● What you have to do:
All lines below containing the string "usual" are to be copied.

● Data block:
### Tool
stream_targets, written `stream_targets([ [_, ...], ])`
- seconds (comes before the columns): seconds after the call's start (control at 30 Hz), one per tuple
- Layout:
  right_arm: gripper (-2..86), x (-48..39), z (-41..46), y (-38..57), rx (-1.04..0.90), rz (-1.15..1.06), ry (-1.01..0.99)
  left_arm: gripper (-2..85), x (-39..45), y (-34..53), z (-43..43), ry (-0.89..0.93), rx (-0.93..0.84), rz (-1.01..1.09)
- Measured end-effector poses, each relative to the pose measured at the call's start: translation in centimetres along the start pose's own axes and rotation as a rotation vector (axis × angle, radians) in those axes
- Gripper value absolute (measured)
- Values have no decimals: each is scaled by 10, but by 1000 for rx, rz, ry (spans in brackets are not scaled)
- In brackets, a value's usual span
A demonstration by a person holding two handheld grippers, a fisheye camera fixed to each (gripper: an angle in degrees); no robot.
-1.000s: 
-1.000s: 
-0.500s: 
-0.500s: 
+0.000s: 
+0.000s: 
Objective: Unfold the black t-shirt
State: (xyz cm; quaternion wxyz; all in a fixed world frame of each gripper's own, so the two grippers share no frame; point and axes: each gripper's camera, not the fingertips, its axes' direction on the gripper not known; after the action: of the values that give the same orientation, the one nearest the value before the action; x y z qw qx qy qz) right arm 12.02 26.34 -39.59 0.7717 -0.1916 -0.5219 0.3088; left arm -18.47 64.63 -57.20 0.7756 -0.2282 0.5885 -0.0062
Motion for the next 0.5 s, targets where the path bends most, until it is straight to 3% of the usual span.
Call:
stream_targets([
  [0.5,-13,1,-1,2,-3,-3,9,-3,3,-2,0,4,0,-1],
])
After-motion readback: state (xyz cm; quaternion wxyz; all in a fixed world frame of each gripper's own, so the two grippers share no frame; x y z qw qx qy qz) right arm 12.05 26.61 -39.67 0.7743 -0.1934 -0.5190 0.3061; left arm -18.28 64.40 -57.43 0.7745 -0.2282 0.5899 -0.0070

● Expected answer:
- In brackets, a value's usual span
Motion for the next 0.5 s, targets where the path bends most, until it is straight to 3% of the usual span.

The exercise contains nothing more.